Different stages and challenges for OXitone

Chris

Right,Yeah, that makes sense. And what I would love to do Leon is ask one question about your oxitone journey. Because then I do want to ask about your advice for entrepreneurs to starting their own journeys. But we've talked a lot about oxitone in context of different questions. But I'm just curious about the different stages of oxitone from your point of view,  the challenges you faced,any moments where you doubted yourself, or any moments where you knew that this was going to work? What was that journey like for you to get to that successful point?

Leon

Thank you for using oxitone in context, because this is what, it was my first company like enterpreneur. And all my experience I won through my adventure there in oxitone. So for 12 years, I was working like CEO and founder like CEO, oxitone. And from their idea from nothing from zero. We came to commercialization, full commercialization worldwide. And recently, I moved to position executive chairman. So yeah, I had a lot of experience. And we raised $12 million through my tenure like CEO. And currently, we're raising the new round of investment. And I have to tell that anytime, anytime, we struggling with many things, what we have to do, I didn't know some tricks, and I would say methods how to overcome it, which I teach today to young entrepreneurs. So I had to learn from my mistakes. And again, I did a lot of mistakes during my time there.
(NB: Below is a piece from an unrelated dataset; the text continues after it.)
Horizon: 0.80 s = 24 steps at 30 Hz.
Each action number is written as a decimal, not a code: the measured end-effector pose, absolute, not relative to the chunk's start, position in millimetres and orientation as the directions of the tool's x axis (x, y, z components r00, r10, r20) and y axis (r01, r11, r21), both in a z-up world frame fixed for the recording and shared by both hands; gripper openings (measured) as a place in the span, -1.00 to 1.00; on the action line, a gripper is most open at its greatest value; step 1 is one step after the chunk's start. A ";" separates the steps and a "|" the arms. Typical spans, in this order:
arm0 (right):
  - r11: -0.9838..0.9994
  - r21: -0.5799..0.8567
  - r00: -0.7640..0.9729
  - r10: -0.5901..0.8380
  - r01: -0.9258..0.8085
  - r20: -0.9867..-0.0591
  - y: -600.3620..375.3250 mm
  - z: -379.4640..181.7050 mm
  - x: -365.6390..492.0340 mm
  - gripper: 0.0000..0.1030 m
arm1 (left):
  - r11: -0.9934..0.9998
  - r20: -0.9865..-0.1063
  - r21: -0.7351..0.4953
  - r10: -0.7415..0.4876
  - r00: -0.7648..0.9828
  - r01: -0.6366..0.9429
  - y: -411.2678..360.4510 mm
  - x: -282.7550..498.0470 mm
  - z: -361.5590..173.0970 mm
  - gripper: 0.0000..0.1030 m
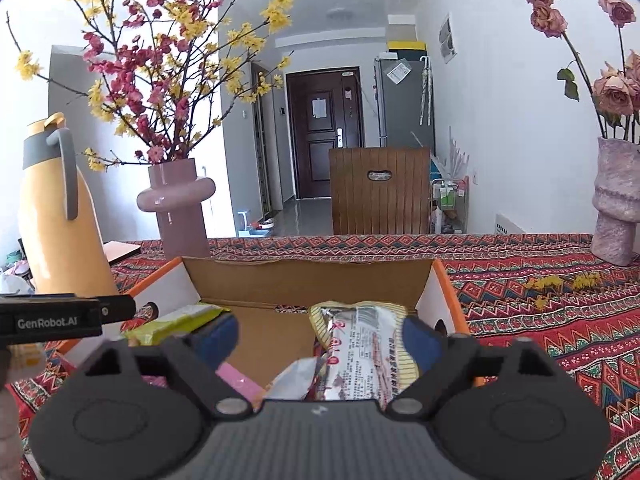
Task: Organize snacks
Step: 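Open both grippers to release the cookie packets into the box, then move both tools back toward the snack pile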
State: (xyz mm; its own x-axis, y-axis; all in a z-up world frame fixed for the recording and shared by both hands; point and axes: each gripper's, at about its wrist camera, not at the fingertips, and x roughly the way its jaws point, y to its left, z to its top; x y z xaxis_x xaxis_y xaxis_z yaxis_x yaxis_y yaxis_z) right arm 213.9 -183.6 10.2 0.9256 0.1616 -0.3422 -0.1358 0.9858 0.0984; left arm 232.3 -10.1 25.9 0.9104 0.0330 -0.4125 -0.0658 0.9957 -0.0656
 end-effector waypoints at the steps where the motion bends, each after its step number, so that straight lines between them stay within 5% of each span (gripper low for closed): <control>1: 0.986 0.107 0.927 0.160 -0.131 -0.340 -185.5 10.9 213.2 1.00 | 0.994 -0.403 -0.074 0.043 0.914 -0.080 -8.0 230.7 26.5 1.00; 24: 0.988 0.115 0.941 0.130 -0.099 -0.313 -196.4 28.2 205.2 1.00 | 0.993 -0.375 -0.063 0.065 0.925 -0.096 -10.9 218.7 42.7 1.00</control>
State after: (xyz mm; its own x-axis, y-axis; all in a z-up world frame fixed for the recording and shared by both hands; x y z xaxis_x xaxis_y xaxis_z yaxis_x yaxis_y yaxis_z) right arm 205.2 -196.4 28.2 0.9407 0.1304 -0.3131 -0.0989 0.9885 0.1146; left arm 218.7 -10.9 42.7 0.9249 0.0654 -0.3746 -0.0959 0.9934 -0.0633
And what I have to say that what's important is people, the most important, most important than technology, more important than technology, anything else people. And if you don't know how to hire people, I have, developed well, my specific question for these people,  that if all these people were interested in could be the huge theme of the next podcast questionnaire, you will be surprised how it looks like and it works. And, but people is everything, people and partners who are your partners and who are your managers. So this is what we have to learn before we start the company. And usually people ,young entrepreneur, they didn't pay attention on this style, they're busy. Usually, they are engineers they're busy about how to make the product. But who makes the product? People. And if you hire the wrong people, if you don't know, it's called whole brain leadership, whole brain thinking, if you don't know that people's archetype surrounds you, you cannot manage these people, you cannot translate between them. And you lose and you die like a competent.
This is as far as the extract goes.